FIG. 2 is a flowchart of startup preparation up to motor startup in the brushless motor driving device according to the present invention.

FIG. 3 is a diagram showing a temporal change of an applied terminal voltage, a rotor position, and a detected voltage in a brushless motor driving device according to the present invention, and a relationship between them;

FIG. 4 is a circuit diagram of one embodiment of a conventional motor drive device.

FIG. 5 is a flowchart of startup preparation up to motor startup in a conventional motor drive device.

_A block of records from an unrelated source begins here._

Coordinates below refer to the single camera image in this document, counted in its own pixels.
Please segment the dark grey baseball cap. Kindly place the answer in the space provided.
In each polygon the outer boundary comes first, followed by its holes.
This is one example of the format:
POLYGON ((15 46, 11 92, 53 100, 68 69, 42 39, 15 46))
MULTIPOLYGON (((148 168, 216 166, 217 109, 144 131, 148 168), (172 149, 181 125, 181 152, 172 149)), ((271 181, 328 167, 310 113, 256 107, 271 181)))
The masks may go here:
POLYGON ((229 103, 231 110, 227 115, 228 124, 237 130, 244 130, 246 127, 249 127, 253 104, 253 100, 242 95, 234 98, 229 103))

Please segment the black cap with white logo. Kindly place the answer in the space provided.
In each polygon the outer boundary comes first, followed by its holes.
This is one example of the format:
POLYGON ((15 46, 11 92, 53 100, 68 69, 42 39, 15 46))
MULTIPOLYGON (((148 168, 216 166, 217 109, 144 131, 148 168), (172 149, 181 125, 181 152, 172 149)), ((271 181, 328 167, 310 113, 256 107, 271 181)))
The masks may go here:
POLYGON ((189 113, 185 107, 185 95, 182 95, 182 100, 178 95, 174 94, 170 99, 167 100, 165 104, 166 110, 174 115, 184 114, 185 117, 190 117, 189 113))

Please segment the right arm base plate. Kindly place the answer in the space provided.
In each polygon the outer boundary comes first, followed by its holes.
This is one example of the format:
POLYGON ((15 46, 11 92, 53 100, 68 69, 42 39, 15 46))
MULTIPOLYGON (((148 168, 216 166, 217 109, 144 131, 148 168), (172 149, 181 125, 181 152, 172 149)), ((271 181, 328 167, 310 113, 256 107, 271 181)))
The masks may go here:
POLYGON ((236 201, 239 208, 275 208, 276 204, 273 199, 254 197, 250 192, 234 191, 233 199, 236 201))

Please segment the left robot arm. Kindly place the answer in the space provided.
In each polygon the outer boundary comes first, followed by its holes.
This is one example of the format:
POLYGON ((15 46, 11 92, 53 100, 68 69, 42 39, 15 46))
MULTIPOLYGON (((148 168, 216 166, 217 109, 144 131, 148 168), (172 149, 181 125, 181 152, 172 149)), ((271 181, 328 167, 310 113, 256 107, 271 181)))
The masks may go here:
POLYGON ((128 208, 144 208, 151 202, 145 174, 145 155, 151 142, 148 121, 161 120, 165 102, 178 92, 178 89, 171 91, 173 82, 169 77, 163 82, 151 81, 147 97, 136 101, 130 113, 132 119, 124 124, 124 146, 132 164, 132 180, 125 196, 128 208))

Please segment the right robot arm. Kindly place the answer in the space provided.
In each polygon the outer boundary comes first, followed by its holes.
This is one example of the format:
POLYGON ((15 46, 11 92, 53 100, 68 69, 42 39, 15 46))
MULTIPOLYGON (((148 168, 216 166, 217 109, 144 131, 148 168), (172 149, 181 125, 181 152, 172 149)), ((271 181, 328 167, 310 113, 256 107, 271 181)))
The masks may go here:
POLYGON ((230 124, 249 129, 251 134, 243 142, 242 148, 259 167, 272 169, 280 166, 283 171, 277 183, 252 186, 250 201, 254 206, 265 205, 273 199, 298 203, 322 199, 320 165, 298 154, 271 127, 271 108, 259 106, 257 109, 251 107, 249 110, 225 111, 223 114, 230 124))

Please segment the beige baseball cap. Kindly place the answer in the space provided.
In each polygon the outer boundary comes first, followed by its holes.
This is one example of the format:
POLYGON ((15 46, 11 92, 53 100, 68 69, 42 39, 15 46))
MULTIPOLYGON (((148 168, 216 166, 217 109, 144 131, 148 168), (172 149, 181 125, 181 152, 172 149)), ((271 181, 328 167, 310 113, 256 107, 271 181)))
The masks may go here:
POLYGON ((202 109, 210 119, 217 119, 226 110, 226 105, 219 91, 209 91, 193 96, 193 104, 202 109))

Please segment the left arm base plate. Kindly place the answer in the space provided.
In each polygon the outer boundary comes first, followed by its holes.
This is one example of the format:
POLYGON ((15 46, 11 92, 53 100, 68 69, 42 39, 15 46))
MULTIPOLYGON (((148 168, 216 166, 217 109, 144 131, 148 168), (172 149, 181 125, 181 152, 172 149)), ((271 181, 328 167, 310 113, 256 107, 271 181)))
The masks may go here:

FIG. 6 shows an applied terminal voltage in a conventional motor driving device,
FIG. 4 is a diagram illustrating a temporal change of a rotor position and a detection voltage, and a correlation between them.

[Explanation of symbols]

Reference Signs List 10 brushless motor 11 rotor 12U, 12V, 12W stator coil 20 drive circuit 21, 22, 23, 24, 25, 26 semiconductor switch 27 drive voltage 30 control circuit 31 CPU 32 ROM 33 RAM 33a of static determination threshold voltage Es Storage section 33b Storage section for static determination threshold time Ts 33c Storage section for position detection success / failure judgment reference value 33d Storage section for rated rotation speed 33e Storage section for maximum drive current Imax 33f Storage section for steady drive current Inor 33g Minimum drive Current Imin storage unit 33h Free-run set value storage unit 33j Set rotation speed Vs storage unit 34 Input / output interface I / O 35 Data bus 40 Current / voltage detection circuit 41, 42, 43 line 44 Start signal 45 Terminal voltage signal 46 Stator coil current signal 47 Control signal line 4 Circuit power-on signal

Claims (3)

[Claims] 1. A rotor to which a permanent magnet is attached, a stator having a plurality of stator coils, a drive circuit for supplying a drive current to the stator coil in accordance with a predetermined energizing timing, a current voltage detection circuit for the stator coil, and a current voltage detection for the stator coil A brushless motor driving device comprising: a control circuit that obtains a rotor position detection signal using a detection voltage of the circuit, determines an energization timing based on the position detection signal, and controls the driving circuit. A brushless motor drive device, wherein a maximum drive current is immediately supplied to one phase of a stator coil, and a stabilization is performed based on a fluctuation of a detection voltage of the current voltage detection circuit. 2. After the rotor is settled, the maximum drive current is supplied to all the stator coils to rotate the rotor, and after a preset time, the supply of the drive current is stopped to detect the rotor position while performing free-run. 2. The brushless motor driving device according to claim 1, wherein the driving is performed. 3. A permanent magnet rotor, a stator having a plurality of phases of stator coils, a drive circuit for supplying a drive current to the stator coils in accordance with predetermined energization timing, a current voltage detection circuit for the stator coils, and detection of the current voltage detection circuit. A drive circuit for controlling the drive circuit by obtaining a rotor position detection signal using a voltage and determining an energization timing based on the position detection signal. A first stage in which a maximum drive current is supplied to one phase of the above and a stabilization is performed based on the fluctuation of the detection voltage of the current / voltage detection circuit. Is switched to the minimum drive current and is held until the start signal is input. The third step of supplying the maximum drive current to the data coil, stopping the supply of the drive current after a preset time, causing free-run, and comparing the phase shift with the set accuracy, and when the phase shift is within the set accuracy. Then, a free running is terminated, and a series of startup preparations including a fourth step of switching the maximum drive current to the steady-state drive current is performed.